— Exercise brief —
Only the lines holding the word "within" are wanted; copy each of them from the listing.

— Exercise data —
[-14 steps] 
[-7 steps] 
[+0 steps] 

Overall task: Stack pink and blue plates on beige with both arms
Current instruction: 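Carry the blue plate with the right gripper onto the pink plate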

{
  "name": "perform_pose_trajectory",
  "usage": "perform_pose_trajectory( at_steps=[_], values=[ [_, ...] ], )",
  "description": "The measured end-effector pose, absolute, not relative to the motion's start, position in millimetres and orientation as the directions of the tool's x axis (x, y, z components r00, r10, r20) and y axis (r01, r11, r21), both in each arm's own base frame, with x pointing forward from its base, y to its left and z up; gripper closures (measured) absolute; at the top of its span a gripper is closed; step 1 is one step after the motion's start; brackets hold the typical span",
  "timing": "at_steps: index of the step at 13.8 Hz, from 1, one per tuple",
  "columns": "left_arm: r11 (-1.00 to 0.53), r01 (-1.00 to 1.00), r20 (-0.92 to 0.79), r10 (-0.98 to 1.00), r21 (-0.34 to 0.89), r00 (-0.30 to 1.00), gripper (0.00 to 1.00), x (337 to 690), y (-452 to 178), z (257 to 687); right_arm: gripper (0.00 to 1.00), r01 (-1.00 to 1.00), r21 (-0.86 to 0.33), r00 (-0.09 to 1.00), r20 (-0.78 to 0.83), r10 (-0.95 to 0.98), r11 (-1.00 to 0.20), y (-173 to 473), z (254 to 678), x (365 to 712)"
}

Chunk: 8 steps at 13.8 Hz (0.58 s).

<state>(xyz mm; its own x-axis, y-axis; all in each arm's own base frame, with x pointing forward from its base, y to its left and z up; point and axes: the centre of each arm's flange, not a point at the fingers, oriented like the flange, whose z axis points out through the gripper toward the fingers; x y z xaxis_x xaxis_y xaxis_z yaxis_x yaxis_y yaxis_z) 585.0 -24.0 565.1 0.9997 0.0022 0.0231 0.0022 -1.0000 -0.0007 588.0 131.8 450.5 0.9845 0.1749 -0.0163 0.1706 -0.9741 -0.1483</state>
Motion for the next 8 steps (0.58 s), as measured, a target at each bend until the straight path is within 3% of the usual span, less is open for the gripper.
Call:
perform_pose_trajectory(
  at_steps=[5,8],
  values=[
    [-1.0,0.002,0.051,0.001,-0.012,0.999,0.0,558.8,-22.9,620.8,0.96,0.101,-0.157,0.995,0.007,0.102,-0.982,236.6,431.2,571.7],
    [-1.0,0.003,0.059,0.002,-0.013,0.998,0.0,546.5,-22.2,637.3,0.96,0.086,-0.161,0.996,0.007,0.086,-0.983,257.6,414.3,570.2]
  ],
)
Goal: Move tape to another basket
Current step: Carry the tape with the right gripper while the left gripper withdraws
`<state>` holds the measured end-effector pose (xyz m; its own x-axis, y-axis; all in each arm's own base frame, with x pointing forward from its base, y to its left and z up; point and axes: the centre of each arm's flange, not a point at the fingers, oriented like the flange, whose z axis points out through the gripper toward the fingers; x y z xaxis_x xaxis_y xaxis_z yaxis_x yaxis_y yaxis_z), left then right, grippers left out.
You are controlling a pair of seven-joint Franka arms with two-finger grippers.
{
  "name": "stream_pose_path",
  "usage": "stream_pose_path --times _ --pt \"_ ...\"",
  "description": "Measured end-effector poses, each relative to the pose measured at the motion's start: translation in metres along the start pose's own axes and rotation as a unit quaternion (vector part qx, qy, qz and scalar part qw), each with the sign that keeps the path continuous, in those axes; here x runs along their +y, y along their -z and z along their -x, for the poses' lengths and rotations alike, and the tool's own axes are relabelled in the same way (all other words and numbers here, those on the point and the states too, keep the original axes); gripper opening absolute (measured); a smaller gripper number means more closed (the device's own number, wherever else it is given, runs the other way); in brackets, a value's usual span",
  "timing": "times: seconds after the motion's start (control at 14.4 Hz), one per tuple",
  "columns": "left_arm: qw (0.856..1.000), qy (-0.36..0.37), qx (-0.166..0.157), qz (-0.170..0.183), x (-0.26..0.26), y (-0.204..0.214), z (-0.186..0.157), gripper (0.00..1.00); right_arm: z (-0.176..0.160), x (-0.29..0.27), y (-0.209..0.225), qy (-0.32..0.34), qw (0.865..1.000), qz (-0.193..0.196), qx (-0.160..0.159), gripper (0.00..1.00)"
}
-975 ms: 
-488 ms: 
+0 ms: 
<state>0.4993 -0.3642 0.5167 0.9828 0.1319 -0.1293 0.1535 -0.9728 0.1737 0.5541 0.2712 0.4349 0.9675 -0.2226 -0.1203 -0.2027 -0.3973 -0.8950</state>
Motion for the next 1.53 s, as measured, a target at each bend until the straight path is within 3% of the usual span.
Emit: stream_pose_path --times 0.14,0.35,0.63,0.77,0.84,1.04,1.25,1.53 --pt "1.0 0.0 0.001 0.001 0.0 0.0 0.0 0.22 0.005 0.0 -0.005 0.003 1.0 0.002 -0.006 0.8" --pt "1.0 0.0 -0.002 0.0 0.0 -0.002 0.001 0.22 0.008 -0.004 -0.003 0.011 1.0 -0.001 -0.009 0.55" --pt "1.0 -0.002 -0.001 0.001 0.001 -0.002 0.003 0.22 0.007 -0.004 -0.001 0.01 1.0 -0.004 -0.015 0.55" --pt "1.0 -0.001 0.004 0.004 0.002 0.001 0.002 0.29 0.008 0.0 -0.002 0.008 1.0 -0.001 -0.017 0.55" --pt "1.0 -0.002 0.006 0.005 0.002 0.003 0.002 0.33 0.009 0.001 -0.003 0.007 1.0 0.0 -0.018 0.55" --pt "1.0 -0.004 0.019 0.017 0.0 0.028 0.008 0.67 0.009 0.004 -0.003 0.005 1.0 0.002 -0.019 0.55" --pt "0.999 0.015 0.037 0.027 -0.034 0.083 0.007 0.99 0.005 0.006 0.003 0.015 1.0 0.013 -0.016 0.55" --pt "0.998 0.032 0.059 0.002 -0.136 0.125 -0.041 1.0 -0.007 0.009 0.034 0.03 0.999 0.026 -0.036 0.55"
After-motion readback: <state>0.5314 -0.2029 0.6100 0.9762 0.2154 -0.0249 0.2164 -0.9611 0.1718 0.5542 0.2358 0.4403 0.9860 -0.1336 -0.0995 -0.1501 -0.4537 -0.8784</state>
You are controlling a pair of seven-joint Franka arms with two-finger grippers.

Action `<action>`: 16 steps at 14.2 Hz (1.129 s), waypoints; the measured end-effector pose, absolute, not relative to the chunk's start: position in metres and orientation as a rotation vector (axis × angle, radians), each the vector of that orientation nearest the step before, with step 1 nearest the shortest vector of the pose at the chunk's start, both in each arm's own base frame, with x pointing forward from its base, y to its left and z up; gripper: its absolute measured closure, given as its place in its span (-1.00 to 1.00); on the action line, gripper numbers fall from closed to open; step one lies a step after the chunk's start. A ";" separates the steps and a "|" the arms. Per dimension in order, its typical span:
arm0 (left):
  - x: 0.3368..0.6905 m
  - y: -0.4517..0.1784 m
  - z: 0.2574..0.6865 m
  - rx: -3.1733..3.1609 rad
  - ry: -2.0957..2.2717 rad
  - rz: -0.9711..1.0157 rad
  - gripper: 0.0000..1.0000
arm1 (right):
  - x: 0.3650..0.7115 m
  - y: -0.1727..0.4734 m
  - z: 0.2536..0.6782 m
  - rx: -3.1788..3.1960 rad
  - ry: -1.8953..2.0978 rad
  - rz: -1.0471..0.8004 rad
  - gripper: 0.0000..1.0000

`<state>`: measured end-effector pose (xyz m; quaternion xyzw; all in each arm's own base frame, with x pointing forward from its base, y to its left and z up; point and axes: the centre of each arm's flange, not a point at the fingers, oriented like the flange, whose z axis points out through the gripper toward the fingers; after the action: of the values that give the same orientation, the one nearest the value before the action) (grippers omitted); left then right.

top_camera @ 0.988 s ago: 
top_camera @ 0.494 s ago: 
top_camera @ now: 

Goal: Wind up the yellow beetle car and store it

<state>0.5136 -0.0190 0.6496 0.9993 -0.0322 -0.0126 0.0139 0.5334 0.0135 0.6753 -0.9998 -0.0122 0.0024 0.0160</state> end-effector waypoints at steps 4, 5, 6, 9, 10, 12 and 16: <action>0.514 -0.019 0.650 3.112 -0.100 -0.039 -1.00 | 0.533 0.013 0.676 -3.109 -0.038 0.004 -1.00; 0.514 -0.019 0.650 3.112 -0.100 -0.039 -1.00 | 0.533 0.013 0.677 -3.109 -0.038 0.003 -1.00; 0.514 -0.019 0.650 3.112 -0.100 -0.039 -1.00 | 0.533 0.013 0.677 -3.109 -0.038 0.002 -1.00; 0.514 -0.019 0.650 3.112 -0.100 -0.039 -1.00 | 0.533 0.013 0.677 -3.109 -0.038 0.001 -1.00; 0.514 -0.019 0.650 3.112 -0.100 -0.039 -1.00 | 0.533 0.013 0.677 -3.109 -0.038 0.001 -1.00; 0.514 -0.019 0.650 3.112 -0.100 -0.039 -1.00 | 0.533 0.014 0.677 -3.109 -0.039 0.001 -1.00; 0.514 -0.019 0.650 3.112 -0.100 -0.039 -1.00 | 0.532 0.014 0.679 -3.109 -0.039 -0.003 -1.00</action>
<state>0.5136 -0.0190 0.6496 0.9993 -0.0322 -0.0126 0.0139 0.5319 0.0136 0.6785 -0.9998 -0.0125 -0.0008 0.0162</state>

— Response for this exercise —
Motion for the next 8 steps (0.58 s), as measured, a target at each bend until the straight path is within 3% of the usual span, less is open for the gripper.
Motion for the next 1.53 s, as measured, a target at each bend until the straight path is within 3% of the usual span.

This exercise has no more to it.